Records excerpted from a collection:

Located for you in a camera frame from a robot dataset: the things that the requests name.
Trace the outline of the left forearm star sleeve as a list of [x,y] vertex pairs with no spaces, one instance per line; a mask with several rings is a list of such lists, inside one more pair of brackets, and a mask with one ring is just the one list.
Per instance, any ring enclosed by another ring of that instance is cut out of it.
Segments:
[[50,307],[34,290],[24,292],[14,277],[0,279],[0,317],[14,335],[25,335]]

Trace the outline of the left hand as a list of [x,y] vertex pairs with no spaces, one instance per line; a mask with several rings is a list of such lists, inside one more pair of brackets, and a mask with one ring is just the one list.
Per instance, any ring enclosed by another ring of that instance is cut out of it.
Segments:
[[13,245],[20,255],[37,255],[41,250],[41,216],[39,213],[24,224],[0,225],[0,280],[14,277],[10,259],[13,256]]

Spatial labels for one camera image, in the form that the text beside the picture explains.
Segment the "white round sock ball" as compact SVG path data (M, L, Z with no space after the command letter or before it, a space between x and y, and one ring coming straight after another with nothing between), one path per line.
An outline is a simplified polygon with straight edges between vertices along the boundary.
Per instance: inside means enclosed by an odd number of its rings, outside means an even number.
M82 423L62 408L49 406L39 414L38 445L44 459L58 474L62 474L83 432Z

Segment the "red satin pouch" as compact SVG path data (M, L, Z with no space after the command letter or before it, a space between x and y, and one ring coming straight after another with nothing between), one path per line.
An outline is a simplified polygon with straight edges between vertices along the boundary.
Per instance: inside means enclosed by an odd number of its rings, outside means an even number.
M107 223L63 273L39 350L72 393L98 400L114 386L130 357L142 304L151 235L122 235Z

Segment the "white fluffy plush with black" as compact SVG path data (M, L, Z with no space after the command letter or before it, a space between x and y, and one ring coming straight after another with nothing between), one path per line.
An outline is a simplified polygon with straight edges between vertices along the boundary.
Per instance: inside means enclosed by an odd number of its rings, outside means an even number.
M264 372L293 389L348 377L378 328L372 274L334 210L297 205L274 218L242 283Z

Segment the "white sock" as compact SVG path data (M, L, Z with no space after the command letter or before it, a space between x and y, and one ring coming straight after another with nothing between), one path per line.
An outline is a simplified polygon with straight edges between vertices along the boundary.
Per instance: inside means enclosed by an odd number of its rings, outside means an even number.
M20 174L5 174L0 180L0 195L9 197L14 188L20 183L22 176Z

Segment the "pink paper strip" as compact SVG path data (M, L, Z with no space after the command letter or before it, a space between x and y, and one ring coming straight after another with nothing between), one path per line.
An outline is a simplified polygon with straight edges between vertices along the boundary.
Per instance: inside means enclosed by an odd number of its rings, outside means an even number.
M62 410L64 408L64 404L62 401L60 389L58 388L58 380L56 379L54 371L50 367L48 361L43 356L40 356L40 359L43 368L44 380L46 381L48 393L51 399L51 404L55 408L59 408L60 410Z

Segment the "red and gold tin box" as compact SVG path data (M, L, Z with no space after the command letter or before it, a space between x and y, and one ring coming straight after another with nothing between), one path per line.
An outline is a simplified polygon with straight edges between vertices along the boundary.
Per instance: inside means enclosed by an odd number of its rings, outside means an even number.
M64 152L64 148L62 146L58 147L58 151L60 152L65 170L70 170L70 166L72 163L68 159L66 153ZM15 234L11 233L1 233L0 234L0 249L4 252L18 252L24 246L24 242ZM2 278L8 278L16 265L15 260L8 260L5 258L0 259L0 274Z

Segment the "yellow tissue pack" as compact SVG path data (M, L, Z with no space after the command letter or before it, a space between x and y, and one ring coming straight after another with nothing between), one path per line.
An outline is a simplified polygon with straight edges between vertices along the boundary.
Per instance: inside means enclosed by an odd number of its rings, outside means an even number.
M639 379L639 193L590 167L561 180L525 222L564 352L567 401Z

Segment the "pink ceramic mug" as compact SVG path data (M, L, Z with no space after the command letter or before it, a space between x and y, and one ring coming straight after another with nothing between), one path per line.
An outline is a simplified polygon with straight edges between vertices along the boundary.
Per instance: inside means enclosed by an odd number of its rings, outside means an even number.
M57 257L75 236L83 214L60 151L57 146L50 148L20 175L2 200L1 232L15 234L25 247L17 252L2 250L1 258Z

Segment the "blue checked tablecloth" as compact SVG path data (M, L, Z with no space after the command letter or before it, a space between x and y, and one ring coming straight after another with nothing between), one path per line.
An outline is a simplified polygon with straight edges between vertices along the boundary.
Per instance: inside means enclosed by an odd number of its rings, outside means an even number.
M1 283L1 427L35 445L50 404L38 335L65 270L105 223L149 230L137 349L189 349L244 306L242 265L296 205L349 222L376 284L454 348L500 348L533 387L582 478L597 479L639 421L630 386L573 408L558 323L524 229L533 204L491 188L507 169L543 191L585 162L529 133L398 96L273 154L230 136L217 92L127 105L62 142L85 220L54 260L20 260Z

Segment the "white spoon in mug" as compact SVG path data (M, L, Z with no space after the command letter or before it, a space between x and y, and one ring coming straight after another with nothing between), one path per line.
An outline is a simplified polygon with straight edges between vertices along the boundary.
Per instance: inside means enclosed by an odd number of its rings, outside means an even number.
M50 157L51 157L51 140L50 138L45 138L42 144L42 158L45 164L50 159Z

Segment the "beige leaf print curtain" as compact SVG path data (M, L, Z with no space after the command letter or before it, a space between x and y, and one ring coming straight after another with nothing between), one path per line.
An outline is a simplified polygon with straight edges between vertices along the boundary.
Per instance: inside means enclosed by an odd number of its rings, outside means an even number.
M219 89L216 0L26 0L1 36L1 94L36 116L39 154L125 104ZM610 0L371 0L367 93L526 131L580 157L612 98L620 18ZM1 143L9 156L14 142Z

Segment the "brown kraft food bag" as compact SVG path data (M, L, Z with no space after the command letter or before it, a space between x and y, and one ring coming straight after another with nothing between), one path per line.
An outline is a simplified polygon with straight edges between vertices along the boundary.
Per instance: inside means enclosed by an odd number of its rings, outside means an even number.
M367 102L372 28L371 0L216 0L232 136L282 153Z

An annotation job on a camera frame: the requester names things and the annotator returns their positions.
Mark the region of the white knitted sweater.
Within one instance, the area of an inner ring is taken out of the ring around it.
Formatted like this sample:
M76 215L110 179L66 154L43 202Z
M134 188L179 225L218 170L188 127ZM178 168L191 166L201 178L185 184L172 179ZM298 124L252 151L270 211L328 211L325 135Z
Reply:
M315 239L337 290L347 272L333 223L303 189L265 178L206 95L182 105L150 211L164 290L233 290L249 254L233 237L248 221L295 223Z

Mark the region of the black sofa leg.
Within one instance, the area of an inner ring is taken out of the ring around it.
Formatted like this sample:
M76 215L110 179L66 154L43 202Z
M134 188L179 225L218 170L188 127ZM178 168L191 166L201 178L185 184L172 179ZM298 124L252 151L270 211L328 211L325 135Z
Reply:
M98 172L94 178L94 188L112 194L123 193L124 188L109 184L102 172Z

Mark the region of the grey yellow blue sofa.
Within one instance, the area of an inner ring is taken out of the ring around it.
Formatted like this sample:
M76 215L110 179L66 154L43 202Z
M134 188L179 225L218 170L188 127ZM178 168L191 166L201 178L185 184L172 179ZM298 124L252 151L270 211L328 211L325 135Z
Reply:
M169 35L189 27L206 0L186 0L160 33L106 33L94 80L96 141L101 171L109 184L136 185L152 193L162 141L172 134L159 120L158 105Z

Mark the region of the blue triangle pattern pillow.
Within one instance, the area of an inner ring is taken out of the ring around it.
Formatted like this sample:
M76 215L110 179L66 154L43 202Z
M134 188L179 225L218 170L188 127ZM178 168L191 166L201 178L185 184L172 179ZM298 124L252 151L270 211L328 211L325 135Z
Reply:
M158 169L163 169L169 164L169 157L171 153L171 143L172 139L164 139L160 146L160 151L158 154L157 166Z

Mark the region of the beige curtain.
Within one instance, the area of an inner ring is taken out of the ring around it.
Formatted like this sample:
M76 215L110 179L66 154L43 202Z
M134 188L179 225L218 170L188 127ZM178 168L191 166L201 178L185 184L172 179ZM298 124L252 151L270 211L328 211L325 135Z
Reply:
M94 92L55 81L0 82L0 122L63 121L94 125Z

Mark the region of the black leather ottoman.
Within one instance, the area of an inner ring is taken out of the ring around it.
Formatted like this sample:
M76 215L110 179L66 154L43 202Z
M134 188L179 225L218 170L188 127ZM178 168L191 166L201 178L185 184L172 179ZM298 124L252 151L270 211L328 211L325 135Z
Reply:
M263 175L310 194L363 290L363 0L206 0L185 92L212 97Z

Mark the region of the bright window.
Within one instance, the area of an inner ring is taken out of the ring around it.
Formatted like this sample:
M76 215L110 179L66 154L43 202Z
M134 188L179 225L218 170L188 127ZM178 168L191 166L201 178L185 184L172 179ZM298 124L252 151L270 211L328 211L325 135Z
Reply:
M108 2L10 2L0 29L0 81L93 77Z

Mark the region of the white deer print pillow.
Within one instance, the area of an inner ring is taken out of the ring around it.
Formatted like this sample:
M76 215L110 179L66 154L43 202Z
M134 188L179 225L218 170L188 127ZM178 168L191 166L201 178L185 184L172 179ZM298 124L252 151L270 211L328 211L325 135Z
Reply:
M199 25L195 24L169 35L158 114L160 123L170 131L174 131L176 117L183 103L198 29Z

...

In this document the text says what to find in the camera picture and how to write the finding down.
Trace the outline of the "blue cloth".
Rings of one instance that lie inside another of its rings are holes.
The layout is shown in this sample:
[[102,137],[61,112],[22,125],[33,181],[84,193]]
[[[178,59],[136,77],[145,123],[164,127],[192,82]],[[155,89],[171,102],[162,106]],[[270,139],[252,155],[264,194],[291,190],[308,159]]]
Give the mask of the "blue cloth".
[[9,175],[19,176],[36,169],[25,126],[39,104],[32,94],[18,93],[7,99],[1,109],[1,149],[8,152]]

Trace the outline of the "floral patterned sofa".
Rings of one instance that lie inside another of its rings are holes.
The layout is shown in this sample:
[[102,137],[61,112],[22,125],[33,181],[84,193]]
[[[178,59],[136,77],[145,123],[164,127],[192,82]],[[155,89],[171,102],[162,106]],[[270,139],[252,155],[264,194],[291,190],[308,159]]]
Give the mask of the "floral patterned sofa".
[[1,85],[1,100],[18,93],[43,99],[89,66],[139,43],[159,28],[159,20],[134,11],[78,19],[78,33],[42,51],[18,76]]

- _What you have to do_
Find each line in the records above that contains "black", and copy it.

- _Exercise solution_
Segment the "white fluffy plush with black" as compact SVG path data (M, L, Z with no space after the command letter or before it, a space between x and y, and one ring coming straight after another with nothing between), one path per line.
Mark the region of the black sofa leg.
Mark the region of the black leather ottoman.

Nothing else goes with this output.